Shane Marstiller: Love of Music Rekindled
Author: Michael Paskevich | Photographer: Mark Staff Photography
Music was on the back burner when Shane Marstiller landed a job as a firefighter on Hilton Head Island five years ago. But his discovery of a vibrant island scene and a classic guitar sparked a personal revival that found him showcasing his original songs at a release party on May 2 at the Smokehouse. “I played in high school but fell out of it in college,” said Marstiller, a 27-year-old West Virginia native. “When I moved here to join the Fire and Rescue department, I bought a guitar (a white 1990 Gibson Les Paul) from a friend, and it was like finding that classic car that you’ve always wanted, That really started me playing again, and one thing has led to another.”
Marstiller soon became one-third of Quick Trixie, a rock cover trio, featuring bassist Josh Kirk, a Bluffton elementary school teacher, and drummer Travis Goudy. “We’re all weekend warriors with day jobs, but we’re a party band that’s energetic and really has a lot of fun playing together.”
Ongoing gigs in Bluffton and on Hilton Head led Marstiller to start writing his own songs, and a solo performance last October at a “Swampfire Showdown” at the Smokehouse drew positive attention from Swampfire label founder and Cranford Hollow front man John Cranford.
“He came up to me afterwards and said he’d like to record some of my stuff which, of course, was an honor, because he’s made such a name for himself,” Marstiller said. Months would pass while Cranford Hollow toured regionally and as far west as Colorado, but the two musicians got together again in February and finally got down to work at Swampfire Studios on New Orleans Road. Bass player and pianist Will Snyder was enlisted to round out the sound and mix Marstiller’s music, and Snyder shares production and engineering credit with Cranford on “Counting Down the Days,” a three-song extended play (EP) release with Marstiller on guitars and polished vocals and Cranford on drums.
The title track is a big-beat rock shuffle with a country twang, courtesy of honky-tonk piano work from Snyder, and Marstiller’s lyrics are a tribute to the rigors of often-lonely life on the road. “It’s about being away from somebody for so long that you’re just counting the days until you see them again,” he said, recalling a Quick Trixie journey to a series of shows in Florida. “It’s basically about the drive back home.”
The ensuing “Big Mouth” features a generous chorus and catchy hooks, a lush sound and tongue-in-cheek lyrics. “It’s about saying the wrong thing at the wrong time, which I think stems from being married,” Marstiller said with a smile. The debut effort concludes with a poignant mid-tempo tune, “Last Goodbye,” which describes the uncertain nature of relationships and not knowing when they’re destined to end. “I stepped outside myself to write it, and it has nothing to do with my own life,” said Marstiller, who is happily married to Jenna, a Hilton Head librarian.
Marstiller has yet to play his EP at Fire Station 5 inside Hilton Head Plantation where he works on a big red ladder truck during emergencies, but he credits fellow fire and rescue personnel for a crucial boost in a now-burgeoning sidelight career. “In all honesty, I probably couldn’t have done it without them,” he said. “When you start a band and you do a gig where nobody shows up, the bar probably isn’t going to book you again.
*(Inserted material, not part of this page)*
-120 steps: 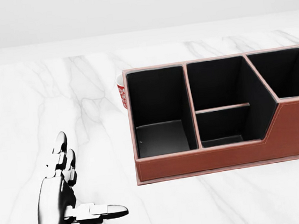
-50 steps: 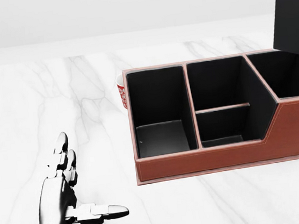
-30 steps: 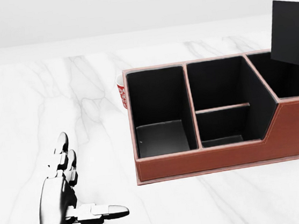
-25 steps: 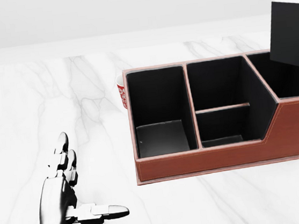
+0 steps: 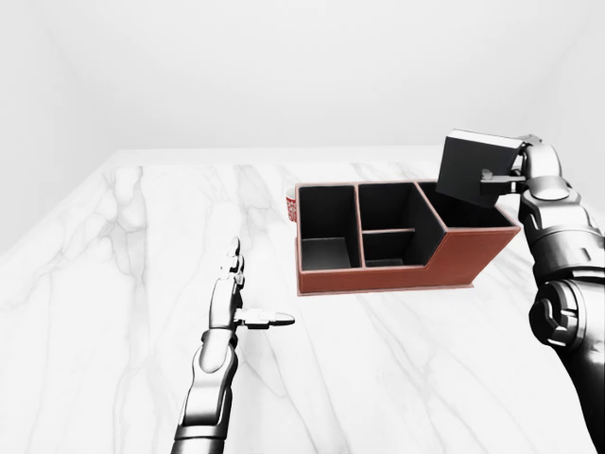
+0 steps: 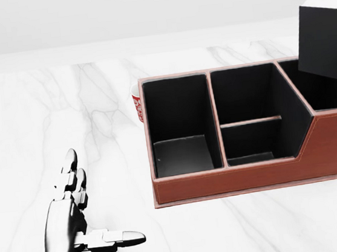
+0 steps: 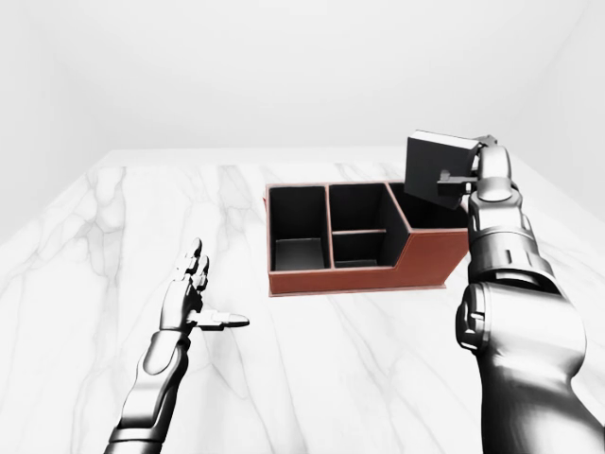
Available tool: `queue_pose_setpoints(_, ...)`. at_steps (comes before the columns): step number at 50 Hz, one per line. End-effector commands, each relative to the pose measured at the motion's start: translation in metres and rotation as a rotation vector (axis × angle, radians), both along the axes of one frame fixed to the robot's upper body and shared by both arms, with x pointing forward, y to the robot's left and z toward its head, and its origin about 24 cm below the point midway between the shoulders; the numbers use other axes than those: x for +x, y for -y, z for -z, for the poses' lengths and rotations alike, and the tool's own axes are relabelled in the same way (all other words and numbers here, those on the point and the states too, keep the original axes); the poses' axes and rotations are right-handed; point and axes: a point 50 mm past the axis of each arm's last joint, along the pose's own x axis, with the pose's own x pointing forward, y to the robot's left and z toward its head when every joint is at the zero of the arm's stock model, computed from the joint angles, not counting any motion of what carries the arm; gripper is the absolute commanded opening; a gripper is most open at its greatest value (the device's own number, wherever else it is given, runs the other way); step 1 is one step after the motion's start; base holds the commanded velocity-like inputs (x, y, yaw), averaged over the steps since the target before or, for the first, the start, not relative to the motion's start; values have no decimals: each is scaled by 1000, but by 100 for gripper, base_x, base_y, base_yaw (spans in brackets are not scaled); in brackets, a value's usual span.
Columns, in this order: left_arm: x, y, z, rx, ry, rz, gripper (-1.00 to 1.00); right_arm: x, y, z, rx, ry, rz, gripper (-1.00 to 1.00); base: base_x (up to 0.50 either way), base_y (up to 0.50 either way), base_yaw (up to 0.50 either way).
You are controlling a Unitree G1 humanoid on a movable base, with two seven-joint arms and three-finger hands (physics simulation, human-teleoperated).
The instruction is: Pick up the book and place it in the right compartment of the caddy.
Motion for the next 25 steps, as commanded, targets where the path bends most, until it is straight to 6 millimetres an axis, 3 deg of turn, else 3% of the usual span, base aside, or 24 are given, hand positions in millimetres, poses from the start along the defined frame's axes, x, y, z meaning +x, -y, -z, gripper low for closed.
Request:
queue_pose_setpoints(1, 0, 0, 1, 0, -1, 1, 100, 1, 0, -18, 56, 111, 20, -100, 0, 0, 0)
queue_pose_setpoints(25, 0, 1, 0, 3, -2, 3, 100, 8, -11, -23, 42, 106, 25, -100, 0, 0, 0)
But about 50 people from the department showed up for our first [Quick Trixie] show, so it looked really good; and they keep supporting us, which means so much.”
He remains enchanted and perhaps a bit mystified by the recording process and the crucial studio contributions from Cranford and Snyder. “I just went in there, played my songs and a few days later they would send me something which sounded good and so different. I don’t know how many hours they put in, and it was like going to school watching them grow the tracks. They had their fingers in everything and, in five minutes, they were doing stuff on computer that would take me a month. That’s why it’s great to work with people who are so good at what they do.”
Publicity savvy Cranford even spent a day helping Marstiller put up posters touting his EP release party at the Smokehouse. Marstiller is thrilled to become part of the area’s expanding live music scene. “What’s amazed me is how supportive everybody in the music community has been,” he said. “Everybody knows each other and, if you succeed, everybody succeeds. The only thing we have here is friendly competition; in a bigger city, I know it would be much more cutthroat instead of everyone trying to pull each other up.”
He envisions ongoing shows with Quick Trixie mixed with solo performances as he continues to write new songs for potential studio projects down the road. “I was writing a new song on the way over, and now I want to do another recording someday,” Marstiller said. “You know how that goes—I’ve got the bug.” And, of course, he will keep working ten 24-hour shifts per month as an island firefighter.
“I’ve got no illusions of being famous or anything,” he added. “I just want to keep making music that I hope people will listen to and have a good time.”